Tags: Climate Change, Environment
By Anna Valmero
TACLOBAN CITY, LEYTE—Residents of landslide-prone areas in Eastern Visayas and the rest of the country are urged to plant bamboo to help hold loose earth in place and prevent erosion.
Planting bamboos in potentially loose soil can serve to hold the earth in place with its dense and wide-spreading system of roots.
This can limit erosion, particularly the large-scale sheet that can lead to fatalities and damage to properties, according to the Department of Environment and Natural Resources (DENR).
Over 2,531 villages in Eastern Visayas are considered to prone to landslides.
Local government executives are urged to initiate bamboo planting in their areas of jurisdiction, particularly in places tagged as landslide-prone by the Mines and Geosciences Bureau (MGB).

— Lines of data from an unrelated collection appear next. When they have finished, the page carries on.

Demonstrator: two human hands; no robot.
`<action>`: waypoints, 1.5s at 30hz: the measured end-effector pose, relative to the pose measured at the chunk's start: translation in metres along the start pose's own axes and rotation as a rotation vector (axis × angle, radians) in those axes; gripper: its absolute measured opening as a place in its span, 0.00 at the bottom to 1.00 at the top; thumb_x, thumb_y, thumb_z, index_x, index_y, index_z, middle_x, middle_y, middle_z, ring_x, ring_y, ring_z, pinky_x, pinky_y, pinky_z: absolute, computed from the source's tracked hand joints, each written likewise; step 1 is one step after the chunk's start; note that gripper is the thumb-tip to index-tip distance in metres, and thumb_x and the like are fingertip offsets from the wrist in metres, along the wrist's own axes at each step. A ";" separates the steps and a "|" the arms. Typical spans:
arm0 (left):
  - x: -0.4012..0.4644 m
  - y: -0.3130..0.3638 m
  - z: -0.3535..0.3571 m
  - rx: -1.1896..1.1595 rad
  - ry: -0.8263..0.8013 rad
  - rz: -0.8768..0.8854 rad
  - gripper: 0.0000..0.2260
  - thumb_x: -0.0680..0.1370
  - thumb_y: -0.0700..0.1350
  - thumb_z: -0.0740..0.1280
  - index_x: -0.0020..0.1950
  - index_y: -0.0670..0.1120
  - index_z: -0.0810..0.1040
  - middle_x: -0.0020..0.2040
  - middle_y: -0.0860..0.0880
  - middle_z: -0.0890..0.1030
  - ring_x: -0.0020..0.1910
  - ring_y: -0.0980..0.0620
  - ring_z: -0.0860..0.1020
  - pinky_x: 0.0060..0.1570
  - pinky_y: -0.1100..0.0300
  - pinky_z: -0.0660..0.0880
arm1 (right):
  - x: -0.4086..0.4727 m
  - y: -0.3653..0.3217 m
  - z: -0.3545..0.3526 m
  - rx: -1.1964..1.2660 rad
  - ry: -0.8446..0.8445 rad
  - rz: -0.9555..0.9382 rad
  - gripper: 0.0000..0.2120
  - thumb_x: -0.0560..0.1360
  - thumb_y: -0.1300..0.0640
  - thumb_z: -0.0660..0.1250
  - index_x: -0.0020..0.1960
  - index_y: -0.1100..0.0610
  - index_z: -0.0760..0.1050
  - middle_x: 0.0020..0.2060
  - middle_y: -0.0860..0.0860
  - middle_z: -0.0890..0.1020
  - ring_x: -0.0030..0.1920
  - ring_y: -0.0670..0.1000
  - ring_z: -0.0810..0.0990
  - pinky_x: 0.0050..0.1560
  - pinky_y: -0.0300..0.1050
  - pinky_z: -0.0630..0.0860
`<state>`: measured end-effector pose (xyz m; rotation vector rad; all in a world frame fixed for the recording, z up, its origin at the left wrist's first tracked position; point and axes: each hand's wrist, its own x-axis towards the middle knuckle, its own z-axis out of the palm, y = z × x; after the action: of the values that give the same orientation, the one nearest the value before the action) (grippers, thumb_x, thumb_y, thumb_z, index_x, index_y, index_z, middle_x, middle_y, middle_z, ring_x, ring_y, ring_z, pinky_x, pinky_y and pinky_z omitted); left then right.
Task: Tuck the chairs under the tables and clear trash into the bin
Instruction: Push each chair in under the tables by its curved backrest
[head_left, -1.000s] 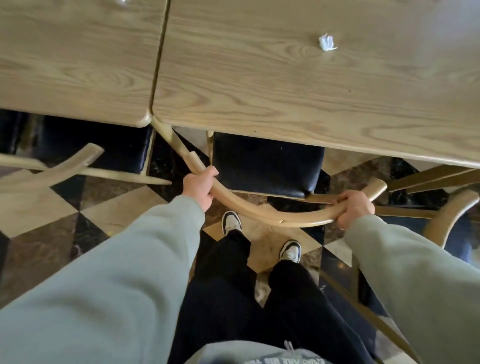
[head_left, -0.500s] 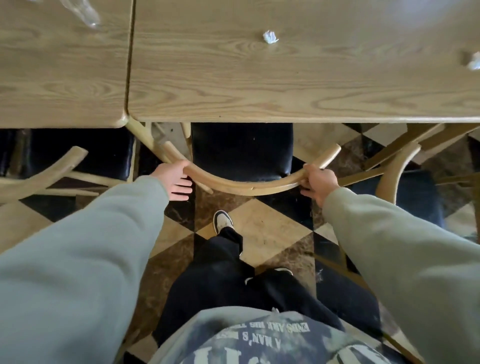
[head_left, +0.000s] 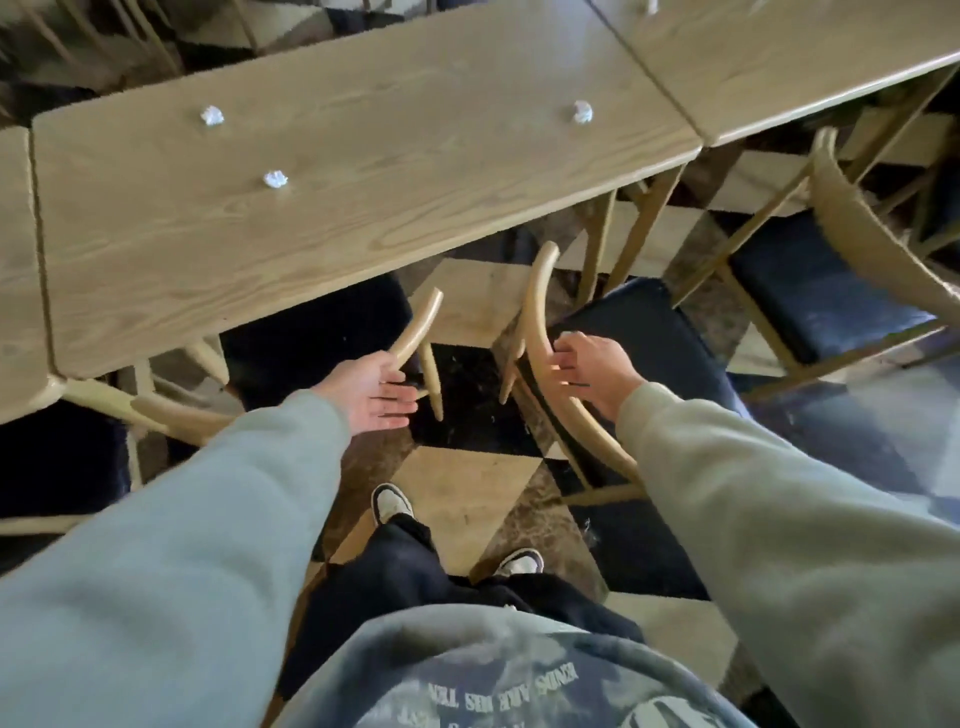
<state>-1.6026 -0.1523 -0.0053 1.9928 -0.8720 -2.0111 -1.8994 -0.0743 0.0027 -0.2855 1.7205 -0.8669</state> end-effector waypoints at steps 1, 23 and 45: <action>-0.001 0.009 0.027 0.043 -0.028 0.013 0.14 0.84 0.50 0.65 0.58 0.39 0.79 0.51 0.37 0.88 0.44 0.41 0.88 0.40 0.48 0.84 | -0.005 0.009 -0.029 0.024 0.062 0.022 0.12 0.84 0.56 0.63 0.59 0.62 0.79 0.44 0.55 0.83 0.40 0.54 0.83 0.43 0.48 0.83; 0.147 0.164 0.245 0.579 0.048 0.166 0.32 0.74 0.56 0.72 0.76 0.52 0.67 0.60 0.45 0.79 0.58 0.43 0.79 0.66 0.44 0.76 | 0.009 0.152 -0.162 1.053 0.880 0.454 0.06 0.79 0.56 0.70 0.53 0.59 0.77 0.45 0.56 0.83 0.41 0.55 0.84 0.42 0.52 0.83; 0.220 0.176 0.257 0.418 -0.051 -0.070 0.17 0.72 0.57 0.64 0.54 0.47 0.76 0.43 0.46 0.77 0.40 0.47 0.78 0.50 0.49 0.80 | 0.037 0.135 -0.160 1.146 1.225 0.560 0.04 0.72 0.57 0.68 0.41 0.56 0.78 0.31 0.50 0.77 0.29 0.48 0.74 0.35 0.43 0.76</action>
<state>-1.9154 -0.3370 -0.1205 2.2114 -1.3457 -2.0568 -2.0253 0.0628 -0.0997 1.7025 1.7852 -1.5429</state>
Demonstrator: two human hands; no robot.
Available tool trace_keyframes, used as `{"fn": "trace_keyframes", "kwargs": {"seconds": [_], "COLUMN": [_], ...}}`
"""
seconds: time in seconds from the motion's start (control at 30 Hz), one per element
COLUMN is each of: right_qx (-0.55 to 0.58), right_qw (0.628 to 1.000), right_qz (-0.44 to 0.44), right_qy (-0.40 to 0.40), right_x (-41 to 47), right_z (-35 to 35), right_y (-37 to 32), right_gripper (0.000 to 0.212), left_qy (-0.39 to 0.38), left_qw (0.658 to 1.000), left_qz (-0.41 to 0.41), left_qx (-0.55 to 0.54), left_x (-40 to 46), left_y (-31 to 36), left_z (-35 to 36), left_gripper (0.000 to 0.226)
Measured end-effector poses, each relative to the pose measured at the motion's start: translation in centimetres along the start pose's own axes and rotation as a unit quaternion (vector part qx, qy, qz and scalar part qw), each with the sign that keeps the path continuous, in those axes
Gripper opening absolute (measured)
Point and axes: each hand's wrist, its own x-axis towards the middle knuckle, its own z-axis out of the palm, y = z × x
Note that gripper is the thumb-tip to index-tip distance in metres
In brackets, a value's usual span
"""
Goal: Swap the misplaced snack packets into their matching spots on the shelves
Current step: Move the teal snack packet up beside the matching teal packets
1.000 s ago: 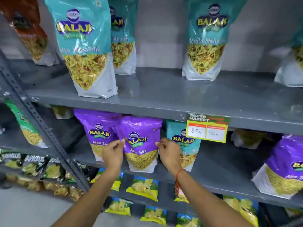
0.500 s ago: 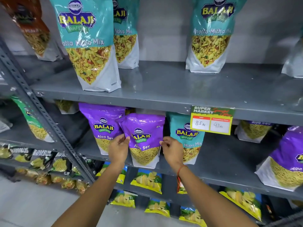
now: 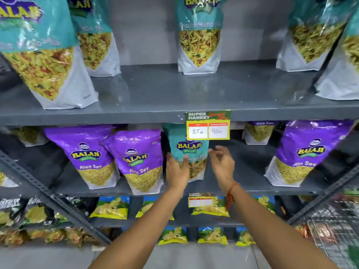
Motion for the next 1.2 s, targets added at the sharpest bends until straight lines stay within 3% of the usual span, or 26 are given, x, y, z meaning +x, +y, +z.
{"fn": "trace_keyframes", "kwargs": {"seconds": [0.1, 0.17, 0.23, 0.37, 0.63, 0.77, 0.87, 1.03, 1.2], "right_qx": [-0.006, 0.003, -0.026, -0.046, -0.070, -0.121, -0.139, -0.119, -0.042], "right_qw": [0.995, 0.991, 0.990, 0.993, 0.988, 0.980, 0.971, 0.956, 0.948], "right_qz": [0.033, 0.026, -0.005, -0.040, -0.108, -0.134, -0.166, -0.246, -0.306], "right_qy": [-0.090, -0.133, -0.141, -0.098, -0.084, -0.088, -0.103, -0.103, -0.078], "right_x": [3.0, 4.3, 5.2, 5.5, 0.9, -3.0, -6.8, -11.6, -12.4], "right_z": [0.4, 0.8, 1.1, 1.1, -2.4, -5.7, -8.3, -11.8, -13.6], "right_y": [0.4, 0.7, 1.3, 2.2, 2.4, 2.7, 1.7, -3.1, -12.2], "right_gripper": [0.046, 0.037, 0.026, 0.023, 0.022, 0.052, 0.059, 0.052, 0.040], "left_qy": [0.060, 0.112, 0.126, 0.154, 0.108, 0.088, 0.071, 0.051, 0.064], "left_qw": [0.994, 0.985, 0.981, 0.979, 0.987, 0.989, 0.989, 0.972, 0.943], "left_qz": [-0.043, -0.072, -0.059, -0.024, 0.007, 0.027, 0.064, 0.177, 0.247], "left_qx": [-0.075, -0.112, -0.133, -0.135, -0.119, -0.114, -0.114, -0.147, -0.211], "left_x": [2.1, 3.3, 3.7, 3.4, -2.1, -7.7, -11.4, -15.4, -13.4], "left_y": [-0.9, -1.2, -1.4, -1.4, -2.6, -2.5, -2.7, 1.4, 8.6], "left_z": [1.8, 2.1, 2.3, 2.5, 0.9, -1.5, -4.0, -8.8, -12.6], "left_gripper": [0.052, 0.037, 0.034, 0.026, 0.026, 0.026, 0.027, 0.034, 0.037]}}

Bamboo is the only grass variety that is best suited to plant along river banks in order to mitigate landslides, said DENR Eastern Visayas regional technical director Manolito Ragub.
The roots of a bamboo plant can expand by 25 percent to hold six cubic meters of soil.
Bamboo has livelihood uses as raw material for furniture making and its shoots are served as delicacy.
Planting bamboo and indigenous plants in the targeted 12, 365 hectares of land across the region is now integrated in the National Greening Program of the government, Ragub said.